The input:
* * * * *

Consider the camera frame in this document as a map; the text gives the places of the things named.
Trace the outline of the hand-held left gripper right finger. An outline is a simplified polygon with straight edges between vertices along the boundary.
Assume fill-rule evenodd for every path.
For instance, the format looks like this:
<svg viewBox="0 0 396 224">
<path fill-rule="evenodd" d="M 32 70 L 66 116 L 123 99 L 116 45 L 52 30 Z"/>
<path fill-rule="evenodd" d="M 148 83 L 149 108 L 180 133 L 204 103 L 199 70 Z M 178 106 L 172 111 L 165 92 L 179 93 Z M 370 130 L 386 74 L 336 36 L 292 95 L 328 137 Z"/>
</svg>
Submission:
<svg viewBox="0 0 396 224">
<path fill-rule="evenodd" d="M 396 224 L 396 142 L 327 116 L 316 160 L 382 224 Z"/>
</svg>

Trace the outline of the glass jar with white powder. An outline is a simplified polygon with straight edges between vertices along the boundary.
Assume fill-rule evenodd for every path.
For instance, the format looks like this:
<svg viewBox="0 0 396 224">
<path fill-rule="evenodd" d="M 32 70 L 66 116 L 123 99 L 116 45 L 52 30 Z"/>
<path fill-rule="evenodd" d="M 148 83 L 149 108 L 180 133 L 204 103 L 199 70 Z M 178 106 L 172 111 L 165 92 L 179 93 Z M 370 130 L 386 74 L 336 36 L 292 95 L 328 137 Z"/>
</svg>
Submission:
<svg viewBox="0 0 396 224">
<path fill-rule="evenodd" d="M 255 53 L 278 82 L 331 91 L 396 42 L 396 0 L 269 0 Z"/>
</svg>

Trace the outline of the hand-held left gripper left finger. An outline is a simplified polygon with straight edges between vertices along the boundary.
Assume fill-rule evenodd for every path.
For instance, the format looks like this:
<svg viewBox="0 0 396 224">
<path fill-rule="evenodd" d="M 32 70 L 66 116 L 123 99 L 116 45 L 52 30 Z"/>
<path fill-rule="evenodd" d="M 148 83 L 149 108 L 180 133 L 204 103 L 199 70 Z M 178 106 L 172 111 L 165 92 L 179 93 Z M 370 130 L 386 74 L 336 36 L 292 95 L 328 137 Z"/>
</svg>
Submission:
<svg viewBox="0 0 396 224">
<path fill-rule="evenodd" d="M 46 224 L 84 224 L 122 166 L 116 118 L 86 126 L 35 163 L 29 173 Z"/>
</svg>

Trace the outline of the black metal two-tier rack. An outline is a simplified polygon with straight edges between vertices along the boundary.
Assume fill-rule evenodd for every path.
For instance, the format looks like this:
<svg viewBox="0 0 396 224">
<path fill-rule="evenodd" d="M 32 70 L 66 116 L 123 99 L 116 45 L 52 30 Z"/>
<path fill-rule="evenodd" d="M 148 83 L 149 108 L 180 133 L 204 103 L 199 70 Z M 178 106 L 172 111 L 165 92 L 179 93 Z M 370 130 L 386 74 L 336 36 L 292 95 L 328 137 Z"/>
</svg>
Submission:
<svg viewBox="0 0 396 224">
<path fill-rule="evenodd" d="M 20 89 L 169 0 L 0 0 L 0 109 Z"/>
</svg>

* * * * *

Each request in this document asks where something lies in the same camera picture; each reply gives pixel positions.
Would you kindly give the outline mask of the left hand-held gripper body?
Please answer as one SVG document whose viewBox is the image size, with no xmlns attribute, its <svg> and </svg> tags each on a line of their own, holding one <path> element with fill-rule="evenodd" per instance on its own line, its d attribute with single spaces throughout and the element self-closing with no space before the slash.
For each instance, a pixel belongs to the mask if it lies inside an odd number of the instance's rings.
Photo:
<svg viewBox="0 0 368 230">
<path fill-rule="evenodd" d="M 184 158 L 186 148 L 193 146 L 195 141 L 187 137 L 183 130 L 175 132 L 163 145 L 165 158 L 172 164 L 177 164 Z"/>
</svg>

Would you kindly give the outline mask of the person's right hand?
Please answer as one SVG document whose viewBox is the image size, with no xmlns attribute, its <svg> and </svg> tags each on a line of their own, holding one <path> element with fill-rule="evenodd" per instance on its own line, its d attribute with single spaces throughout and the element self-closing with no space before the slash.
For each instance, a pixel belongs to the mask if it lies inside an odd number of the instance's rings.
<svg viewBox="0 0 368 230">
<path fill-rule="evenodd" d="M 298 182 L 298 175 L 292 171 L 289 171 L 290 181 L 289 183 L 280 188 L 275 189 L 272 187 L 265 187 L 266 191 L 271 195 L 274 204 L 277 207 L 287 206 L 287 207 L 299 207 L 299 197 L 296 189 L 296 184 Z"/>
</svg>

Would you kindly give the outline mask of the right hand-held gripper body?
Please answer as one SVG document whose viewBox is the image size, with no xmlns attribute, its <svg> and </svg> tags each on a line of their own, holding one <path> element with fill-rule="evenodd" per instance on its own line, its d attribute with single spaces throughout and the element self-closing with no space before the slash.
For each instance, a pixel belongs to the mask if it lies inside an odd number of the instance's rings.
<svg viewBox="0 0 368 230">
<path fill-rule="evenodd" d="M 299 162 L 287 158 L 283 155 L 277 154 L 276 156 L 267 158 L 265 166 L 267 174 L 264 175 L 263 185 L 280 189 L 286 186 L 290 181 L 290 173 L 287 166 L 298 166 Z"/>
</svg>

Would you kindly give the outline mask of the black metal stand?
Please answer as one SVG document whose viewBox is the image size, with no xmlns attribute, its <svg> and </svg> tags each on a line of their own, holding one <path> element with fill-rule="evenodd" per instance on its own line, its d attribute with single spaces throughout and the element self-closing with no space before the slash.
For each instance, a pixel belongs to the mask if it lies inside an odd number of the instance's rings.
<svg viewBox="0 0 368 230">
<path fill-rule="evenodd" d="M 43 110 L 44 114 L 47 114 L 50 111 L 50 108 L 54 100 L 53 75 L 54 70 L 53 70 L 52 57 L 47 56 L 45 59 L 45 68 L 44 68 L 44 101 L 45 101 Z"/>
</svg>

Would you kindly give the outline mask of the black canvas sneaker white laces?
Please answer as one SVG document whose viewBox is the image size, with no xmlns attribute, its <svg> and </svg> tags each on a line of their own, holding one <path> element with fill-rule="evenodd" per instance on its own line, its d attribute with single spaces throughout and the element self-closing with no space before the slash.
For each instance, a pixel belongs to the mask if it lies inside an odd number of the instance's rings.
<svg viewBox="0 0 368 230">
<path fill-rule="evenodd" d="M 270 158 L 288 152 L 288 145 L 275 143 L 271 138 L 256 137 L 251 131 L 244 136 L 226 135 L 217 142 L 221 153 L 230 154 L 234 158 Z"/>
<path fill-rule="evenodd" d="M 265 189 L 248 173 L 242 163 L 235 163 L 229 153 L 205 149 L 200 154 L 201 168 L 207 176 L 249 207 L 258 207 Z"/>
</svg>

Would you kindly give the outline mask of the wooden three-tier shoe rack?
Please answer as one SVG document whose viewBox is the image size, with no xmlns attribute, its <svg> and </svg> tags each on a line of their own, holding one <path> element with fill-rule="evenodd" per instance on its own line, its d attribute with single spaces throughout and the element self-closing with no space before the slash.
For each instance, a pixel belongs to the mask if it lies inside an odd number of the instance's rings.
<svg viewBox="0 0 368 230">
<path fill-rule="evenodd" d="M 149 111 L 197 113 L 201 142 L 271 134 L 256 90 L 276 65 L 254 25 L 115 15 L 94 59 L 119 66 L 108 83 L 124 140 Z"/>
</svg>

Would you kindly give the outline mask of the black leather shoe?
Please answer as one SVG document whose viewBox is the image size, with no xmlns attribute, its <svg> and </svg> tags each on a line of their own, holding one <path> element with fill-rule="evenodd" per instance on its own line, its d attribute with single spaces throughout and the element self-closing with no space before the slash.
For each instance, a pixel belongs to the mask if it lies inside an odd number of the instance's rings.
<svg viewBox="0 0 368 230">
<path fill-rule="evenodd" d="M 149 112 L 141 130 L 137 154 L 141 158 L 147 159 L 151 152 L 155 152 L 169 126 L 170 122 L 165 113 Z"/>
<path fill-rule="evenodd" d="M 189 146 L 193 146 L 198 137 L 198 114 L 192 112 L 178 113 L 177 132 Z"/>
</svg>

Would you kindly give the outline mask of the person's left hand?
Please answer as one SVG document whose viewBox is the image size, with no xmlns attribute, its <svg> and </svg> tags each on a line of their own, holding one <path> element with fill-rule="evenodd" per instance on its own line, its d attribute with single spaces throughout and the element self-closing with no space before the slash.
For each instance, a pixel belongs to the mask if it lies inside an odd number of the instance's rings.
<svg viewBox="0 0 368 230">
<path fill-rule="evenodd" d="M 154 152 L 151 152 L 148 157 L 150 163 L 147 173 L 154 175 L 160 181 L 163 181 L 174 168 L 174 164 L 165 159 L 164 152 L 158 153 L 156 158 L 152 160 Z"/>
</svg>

* * * * *

Task item:
When the line with "Consider the camera" is reached in the data above, start copying there, and copy each line exactly until the line with "Trace the outline of the hand-held left gripper right" has been copied; copy nothing else.

Your response:
Consider the camera frame in this document as a map; the text gives the places of the things named.
Trace the outline of the hand-held left gripper right finger. An outline is a simplified polygon with straight edges between vertices along the boundary.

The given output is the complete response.